WHAT IS REQUIRED
Your output should be each line from the material below that has the word "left".

#####

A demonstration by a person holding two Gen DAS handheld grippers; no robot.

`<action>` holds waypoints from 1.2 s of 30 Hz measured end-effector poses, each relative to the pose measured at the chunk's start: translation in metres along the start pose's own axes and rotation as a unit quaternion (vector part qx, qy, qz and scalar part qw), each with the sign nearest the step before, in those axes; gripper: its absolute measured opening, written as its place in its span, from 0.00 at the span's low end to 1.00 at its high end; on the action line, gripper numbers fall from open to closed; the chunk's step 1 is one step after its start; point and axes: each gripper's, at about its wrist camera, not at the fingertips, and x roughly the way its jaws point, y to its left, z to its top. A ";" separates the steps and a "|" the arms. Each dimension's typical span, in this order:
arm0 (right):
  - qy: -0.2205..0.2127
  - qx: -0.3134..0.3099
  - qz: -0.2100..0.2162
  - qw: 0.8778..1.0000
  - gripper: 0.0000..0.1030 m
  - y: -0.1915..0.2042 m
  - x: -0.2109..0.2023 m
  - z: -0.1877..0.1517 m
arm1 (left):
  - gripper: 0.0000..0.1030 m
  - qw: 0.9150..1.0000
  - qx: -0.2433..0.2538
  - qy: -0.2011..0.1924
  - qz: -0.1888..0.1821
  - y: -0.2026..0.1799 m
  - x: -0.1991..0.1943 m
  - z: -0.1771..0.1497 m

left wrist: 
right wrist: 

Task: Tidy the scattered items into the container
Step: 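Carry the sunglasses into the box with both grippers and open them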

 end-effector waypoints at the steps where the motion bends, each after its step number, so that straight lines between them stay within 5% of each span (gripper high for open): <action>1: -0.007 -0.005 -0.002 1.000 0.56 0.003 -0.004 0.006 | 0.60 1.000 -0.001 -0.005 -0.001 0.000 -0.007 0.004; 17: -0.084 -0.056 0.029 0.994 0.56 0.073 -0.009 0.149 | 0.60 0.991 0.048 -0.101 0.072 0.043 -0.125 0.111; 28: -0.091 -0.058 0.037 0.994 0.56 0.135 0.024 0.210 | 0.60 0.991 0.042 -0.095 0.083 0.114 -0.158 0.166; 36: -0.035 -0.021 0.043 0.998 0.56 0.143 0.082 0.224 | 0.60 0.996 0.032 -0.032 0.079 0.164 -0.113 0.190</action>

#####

OUTPUT OF THE EXERCISE
`<action>` holds waypoints from 1.2 s of 30 Hz measured end-effector poses, each relative to the pose measured at the chunk's start: translation in metres along the start pose's own axes and rotation as a unit quaternion (vector part qx, qy, qz and scalar part qw), each with the sign nearest the step before, in those axes; gripper: its absolute measured opening, written as its place in its span, from 0.00 at the span's low end to 1.00 at its high end; on the action line, gripper numbers fall from open to closed; the chunk's step 1 is one step after its start; point and axes: each gripper's, at about its wrist camera, not at the fingertips, and x roughly the way its jaws point, y to its left, z to its top. A ";" separates the steps and a "|" the arms. Each dimension's typical span, in this order:
arm1 (left):
left wrist: 

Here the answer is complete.